Философия и психология фантастики (Фрумкин) - страница 67

Конечно, если пользоваться любым более или менее узким определением фантастики как жанра, то и Набокова, и все остальные примеры "сугубо литературной фантастичности" можно оставить за его пределами. Так, в частности, поступает Андрей Шмалько, который утверждает, что среди произведений Булгакова к фантастике можно отнести "Роковые яйца", "Собачье сердце", "Ивана Васильевича", - но не "Мастера и Маргариту". Все дело в том, что в данном случае "...перед нами несколько иной метод - метод литературной игры. Герои романа сталкиваются не с фантастическим миром, а с миром литературных героев, т. е. все-таки с реальностью, хотя и второго порядка... По сути, перед нами метод, чем-то близкий к поминаемому ныне на каждом шагу постмодернизму. Как представляется, это все-таки не фантастика75)".
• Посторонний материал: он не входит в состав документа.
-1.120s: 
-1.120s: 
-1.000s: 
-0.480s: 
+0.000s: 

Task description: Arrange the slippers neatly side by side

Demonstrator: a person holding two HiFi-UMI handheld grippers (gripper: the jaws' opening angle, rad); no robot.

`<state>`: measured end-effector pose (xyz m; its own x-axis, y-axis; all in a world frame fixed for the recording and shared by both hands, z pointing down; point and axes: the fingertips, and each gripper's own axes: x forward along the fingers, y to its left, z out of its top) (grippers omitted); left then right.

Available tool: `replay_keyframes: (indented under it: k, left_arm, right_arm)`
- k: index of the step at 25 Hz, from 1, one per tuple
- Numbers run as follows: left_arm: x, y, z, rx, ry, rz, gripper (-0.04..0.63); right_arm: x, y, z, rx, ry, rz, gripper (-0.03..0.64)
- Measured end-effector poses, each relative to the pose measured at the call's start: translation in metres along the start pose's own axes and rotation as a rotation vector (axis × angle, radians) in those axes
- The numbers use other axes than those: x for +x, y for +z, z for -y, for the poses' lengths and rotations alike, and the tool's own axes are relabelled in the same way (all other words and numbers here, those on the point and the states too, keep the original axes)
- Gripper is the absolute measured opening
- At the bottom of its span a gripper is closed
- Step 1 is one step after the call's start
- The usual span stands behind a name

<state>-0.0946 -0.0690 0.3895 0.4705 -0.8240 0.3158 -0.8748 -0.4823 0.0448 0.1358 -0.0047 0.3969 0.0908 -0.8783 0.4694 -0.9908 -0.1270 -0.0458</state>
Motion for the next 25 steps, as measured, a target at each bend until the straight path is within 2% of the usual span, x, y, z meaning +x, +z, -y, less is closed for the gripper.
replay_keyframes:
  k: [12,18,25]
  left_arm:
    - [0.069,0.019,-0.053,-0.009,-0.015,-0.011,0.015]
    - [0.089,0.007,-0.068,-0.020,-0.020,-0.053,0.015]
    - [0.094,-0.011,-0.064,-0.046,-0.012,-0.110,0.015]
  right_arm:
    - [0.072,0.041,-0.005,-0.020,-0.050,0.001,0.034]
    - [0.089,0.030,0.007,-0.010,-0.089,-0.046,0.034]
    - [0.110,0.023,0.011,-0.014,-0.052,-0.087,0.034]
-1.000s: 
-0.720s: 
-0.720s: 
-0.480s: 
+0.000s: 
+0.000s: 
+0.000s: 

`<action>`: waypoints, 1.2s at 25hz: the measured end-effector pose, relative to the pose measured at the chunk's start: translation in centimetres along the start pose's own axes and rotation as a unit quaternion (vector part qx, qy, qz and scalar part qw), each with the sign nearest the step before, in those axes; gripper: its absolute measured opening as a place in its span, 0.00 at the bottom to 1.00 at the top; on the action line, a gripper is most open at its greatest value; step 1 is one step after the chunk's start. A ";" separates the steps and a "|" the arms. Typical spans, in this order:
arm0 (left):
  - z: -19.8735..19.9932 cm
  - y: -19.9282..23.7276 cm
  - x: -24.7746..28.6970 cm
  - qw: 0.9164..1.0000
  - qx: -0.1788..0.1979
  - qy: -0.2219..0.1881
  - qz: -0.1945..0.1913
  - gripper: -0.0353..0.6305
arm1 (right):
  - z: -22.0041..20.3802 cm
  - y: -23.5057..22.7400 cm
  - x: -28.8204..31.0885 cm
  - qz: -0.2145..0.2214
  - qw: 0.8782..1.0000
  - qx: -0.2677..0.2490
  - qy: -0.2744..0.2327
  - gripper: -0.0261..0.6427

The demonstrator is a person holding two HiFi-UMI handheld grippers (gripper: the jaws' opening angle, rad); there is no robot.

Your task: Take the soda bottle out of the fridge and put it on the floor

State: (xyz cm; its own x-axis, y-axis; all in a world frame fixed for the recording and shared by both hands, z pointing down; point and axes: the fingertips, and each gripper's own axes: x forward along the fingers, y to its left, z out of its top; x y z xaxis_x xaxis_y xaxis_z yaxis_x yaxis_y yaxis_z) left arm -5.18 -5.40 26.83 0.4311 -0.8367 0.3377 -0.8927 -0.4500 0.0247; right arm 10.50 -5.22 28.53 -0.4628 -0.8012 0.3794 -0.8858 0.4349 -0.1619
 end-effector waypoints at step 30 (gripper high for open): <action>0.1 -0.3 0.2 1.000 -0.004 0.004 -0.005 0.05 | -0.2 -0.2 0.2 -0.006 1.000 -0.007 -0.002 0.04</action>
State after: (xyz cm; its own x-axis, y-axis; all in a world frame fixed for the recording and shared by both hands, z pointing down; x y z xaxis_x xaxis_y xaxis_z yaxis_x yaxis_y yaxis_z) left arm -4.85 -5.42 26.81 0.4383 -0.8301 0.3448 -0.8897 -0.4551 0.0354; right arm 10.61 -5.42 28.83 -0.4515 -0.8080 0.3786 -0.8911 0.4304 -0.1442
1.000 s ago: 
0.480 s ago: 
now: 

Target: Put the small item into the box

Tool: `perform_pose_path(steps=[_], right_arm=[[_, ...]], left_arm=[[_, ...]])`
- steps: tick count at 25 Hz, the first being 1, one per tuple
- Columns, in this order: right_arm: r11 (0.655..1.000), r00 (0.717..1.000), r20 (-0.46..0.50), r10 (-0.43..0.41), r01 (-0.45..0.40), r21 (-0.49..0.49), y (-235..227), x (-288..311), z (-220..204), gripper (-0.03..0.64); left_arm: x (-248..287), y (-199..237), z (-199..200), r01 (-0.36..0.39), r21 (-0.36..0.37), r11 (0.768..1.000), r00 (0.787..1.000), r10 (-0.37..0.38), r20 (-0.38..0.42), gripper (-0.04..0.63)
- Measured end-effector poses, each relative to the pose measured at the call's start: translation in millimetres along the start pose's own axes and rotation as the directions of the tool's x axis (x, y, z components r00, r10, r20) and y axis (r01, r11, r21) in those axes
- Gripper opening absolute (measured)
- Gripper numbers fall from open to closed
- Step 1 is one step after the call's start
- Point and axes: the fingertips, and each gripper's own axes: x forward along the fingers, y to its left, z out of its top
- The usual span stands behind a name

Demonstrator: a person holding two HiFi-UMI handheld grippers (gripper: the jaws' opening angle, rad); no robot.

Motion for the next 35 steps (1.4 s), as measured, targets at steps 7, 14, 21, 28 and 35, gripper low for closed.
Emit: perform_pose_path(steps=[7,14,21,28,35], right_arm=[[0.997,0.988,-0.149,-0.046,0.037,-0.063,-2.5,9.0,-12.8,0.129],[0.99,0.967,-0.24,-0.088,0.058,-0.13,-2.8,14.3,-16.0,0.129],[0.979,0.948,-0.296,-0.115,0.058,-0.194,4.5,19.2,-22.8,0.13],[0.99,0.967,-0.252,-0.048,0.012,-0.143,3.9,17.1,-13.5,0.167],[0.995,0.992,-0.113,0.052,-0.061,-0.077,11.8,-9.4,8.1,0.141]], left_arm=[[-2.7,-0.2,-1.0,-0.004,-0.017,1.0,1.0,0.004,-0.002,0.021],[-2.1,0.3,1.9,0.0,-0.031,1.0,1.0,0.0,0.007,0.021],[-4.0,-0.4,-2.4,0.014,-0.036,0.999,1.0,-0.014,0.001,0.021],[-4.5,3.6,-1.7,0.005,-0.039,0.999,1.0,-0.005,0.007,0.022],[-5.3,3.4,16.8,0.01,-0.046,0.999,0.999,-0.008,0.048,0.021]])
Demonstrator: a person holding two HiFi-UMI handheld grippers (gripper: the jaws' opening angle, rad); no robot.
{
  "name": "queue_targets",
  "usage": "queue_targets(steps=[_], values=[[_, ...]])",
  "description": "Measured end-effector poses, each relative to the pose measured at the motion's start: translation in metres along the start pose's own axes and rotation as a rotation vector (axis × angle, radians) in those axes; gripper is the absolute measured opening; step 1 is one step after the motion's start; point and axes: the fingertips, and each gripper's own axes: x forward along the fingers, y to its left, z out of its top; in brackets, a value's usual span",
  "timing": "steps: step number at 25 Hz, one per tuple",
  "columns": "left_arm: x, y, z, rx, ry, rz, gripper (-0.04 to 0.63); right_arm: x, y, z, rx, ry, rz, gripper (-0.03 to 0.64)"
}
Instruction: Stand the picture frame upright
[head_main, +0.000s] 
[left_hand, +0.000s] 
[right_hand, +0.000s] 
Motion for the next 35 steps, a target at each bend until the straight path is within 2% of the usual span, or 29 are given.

С этим невозможно спорить - разница между очевидно разными жанрами и приемами есть. Но эта разница не должна загораживать и принципиальное единство всех видов фантастического. Это единство вытекает из осознанного и выявленного в XX веке единого источника фантастического - "свободы в рамках текста". Все дело в том, что литературы разных типов не находятся в изоляции друг от друга. Существование текстов, подчеркивающих свою текстовость, бросает свет на природу и более серьезной, более скрытной и физикалистской литературы, в том числе НФ. Научная фантастика, существующая одновременно с Борхесом и Набоковым, а тем более - после них, помимо своей воли становится все менее научной и все более виртуально-текстовой, во всяком случае сегодня уже невозможно оценить ее иным образом. Одним из следствий этого процесса является утеря значения теми оправданиями фантастического, которые декларируются в самих фантастических текстах. В частности, различие между техникой и волшебством сводится к разнице антуража. Когда Кафка придумал превращение, не имеющее никаких объяснений, он тем самым обнажил истинную причину всяких превращений, в том числе и тех, которые самым подробным образом объясняются. Таким образом был отчетливо поставлен вопрос о литературе как создательнице своей собственной причинности, не нуждающейся в оправдании даже в том случае, если писатель изо всех сил пытается навязать нам такое оправдание. Можно сказать, что литературное чудо просто не в силах принять оправдание, предлагаемое писателем, ибо оно слишком привязано к своему истинному источнику - власти автора внутри текста. Появление модернистского чуда, лишенного оправданий и мотиваций, привело к появлению литературного пространства, которое постоянно осознает, что оно является именно литературным - иначе откуда бы взялись все эти чудеса? Таким образом, "неоправданная" модернистская фантастка привела к рефлексивному замыканию литературы на самой себе, а это, свою очередь, способствовало логически необходимому вырождению модернизма в постмодернизм - литературу для начитанного читателя, не способного к вчувствованию и самозабвению и постоянно осознающего, что литературное литературно.